• [What needs to be done]
Only one portion of the data is to be written out: from the line bearing "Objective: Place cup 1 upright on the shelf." through the line bearing "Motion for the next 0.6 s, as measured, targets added". Write it exactly as it appears.

• [Provided records]

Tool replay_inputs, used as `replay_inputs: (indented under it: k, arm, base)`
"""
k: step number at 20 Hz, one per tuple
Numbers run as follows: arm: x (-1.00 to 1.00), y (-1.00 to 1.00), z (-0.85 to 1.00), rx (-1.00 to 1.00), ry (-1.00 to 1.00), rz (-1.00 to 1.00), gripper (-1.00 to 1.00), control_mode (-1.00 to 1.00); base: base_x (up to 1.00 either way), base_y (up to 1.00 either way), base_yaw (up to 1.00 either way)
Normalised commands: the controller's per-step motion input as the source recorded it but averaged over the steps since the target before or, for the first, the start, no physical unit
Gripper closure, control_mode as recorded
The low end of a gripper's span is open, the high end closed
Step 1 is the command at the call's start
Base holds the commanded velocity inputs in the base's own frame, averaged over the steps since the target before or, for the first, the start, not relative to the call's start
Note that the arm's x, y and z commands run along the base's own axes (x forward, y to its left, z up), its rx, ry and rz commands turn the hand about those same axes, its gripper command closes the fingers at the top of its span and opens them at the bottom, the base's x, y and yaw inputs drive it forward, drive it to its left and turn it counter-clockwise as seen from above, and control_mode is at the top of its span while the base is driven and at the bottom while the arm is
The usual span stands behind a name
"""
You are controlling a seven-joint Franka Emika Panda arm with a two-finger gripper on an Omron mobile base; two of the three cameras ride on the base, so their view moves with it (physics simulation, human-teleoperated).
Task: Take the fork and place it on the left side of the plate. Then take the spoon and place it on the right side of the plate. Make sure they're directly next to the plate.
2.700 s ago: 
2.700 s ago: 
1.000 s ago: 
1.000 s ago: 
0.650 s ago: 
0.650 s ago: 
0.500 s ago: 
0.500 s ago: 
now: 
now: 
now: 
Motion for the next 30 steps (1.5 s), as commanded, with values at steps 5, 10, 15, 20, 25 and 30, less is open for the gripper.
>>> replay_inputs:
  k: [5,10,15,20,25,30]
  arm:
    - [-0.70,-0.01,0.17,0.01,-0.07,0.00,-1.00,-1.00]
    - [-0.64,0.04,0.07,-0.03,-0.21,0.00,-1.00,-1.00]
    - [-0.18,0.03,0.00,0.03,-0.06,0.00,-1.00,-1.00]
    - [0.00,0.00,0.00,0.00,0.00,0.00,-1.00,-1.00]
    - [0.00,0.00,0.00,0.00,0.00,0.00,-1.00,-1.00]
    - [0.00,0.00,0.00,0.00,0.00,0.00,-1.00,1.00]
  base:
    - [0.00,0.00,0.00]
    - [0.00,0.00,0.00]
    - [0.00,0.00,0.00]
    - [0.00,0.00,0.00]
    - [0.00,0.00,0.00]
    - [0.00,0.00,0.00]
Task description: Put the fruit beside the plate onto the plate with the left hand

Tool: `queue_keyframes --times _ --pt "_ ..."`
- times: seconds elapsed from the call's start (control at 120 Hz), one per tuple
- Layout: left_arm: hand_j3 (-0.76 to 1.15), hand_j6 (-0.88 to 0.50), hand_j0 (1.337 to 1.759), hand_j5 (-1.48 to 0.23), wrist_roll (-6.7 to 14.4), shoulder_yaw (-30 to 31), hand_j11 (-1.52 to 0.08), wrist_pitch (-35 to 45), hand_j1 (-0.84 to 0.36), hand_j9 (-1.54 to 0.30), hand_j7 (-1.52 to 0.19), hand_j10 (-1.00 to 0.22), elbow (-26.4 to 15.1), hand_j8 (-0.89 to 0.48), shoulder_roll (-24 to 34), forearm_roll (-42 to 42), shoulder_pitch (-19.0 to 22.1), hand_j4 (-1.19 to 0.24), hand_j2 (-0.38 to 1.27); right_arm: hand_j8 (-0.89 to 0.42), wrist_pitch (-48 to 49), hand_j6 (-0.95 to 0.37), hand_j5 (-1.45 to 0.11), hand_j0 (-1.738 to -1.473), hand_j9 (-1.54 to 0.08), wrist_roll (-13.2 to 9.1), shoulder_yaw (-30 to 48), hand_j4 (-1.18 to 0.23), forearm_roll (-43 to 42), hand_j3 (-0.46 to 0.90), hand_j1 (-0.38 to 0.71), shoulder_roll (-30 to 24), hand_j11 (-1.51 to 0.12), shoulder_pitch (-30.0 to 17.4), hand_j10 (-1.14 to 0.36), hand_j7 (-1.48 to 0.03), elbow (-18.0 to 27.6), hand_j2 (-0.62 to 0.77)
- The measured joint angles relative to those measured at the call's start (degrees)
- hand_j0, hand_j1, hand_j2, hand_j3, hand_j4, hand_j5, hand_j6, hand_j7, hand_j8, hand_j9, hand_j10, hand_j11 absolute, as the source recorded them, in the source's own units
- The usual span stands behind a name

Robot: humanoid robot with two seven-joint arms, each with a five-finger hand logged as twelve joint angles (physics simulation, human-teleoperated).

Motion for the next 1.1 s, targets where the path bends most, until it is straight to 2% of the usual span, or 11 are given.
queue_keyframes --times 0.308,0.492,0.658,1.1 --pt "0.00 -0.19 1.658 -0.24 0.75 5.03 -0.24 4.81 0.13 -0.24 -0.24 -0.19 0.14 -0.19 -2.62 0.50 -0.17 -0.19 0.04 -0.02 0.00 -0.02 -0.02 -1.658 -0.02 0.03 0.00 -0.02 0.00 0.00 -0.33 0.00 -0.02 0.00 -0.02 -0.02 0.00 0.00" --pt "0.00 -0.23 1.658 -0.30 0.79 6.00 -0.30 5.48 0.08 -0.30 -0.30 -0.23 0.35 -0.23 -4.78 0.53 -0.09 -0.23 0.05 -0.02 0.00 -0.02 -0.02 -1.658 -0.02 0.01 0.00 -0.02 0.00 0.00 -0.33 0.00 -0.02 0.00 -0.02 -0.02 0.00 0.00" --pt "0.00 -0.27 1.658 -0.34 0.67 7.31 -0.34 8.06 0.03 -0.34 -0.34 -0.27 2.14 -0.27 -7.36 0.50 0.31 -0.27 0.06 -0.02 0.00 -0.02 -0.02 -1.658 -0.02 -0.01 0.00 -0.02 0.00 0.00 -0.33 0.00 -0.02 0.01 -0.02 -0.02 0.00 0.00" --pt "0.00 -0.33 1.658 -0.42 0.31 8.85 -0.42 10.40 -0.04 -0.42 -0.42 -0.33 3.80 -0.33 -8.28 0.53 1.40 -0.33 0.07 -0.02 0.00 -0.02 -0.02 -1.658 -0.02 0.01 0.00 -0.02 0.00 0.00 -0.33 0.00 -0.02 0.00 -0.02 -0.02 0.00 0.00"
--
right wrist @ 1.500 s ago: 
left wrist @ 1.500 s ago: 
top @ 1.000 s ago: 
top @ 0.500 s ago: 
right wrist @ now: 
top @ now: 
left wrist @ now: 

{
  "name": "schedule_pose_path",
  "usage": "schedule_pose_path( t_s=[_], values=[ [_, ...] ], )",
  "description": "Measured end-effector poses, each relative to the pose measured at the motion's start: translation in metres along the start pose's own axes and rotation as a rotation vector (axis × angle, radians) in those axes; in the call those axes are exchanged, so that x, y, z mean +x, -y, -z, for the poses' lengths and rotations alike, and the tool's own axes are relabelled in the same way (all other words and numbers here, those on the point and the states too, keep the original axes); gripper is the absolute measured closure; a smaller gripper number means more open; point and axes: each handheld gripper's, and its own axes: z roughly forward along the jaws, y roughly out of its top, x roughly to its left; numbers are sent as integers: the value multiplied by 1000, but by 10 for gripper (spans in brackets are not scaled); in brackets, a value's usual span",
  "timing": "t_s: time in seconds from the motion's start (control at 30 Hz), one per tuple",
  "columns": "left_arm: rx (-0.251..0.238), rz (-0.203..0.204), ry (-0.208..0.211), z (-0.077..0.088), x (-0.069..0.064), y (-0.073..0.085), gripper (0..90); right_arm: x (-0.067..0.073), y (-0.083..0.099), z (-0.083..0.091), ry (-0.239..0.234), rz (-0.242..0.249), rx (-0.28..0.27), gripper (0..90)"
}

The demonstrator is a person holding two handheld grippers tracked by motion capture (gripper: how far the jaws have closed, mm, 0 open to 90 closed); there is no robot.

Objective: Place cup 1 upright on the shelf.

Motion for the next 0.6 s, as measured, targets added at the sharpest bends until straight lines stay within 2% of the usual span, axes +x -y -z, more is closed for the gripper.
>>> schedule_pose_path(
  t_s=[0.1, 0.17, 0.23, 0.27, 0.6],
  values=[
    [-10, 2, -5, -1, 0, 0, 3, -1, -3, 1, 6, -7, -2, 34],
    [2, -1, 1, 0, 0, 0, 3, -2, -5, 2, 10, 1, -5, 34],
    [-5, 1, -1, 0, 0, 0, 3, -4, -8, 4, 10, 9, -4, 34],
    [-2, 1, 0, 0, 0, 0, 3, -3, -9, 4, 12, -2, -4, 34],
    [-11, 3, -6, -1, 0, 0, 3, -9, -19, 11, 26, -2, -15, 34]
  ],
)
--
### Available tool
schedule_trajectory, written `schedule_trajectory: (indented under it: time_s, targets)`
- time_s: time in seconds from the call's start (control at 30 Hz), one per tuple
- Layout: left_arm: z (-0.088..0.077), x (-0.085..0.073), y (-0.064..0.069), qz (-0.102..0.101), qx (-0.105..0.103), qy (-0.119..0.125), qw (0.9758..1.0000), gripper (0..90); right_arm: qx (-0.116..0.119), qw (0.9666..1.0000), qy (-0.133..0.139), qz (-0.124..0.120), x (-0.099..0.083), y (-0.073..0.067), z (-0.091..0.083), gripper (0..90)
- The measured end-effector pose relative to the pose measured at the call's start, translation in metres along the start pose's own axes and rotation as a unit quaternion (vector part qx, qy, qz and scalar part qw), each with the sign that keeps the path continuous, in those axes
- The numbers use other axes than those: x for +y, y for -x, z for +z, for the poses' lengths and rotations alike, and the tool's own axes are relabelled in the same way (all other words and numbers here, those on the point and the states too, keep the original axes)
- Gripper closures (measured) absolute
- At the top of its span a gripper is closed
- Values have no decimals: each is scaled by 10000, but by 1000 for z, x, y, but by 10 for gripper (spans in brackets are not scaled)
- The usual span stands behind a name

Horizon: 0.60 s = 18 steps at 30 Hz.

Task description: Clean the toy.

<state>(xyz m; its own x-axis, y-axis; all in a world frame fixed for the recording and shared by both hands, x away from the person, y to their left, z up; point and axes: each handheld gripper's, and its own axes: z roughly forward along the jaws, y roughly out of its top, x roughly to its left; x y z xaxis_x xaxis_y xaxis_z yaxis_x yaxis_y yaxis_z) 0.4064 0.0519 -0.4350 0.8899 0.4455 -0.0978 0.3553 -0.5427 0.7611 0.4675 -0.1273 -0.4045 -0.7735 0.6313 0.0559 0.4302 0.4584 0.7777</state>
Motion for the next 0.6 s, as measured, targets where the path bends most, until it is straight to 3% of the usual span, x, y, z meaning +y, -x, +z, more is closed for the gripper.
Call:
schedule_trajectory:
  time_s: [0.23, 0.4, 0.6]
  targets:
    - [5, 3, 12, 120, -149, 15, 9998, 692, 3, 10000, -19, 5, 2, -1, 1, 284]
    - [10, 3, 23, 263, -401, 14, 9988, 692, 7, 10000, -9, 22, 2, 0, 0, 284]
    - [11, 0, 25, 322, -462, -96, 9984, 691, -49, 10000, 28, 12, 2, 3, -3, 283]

• [Problem solution]
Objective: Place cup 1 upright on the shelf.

Motion for the next 0.6 s, as measured, targets added at the sharpest bends until straight lines stay within 2% of the usual span, axes +x -y -z, more is closed for the gripper.

Work on the exercise is finished.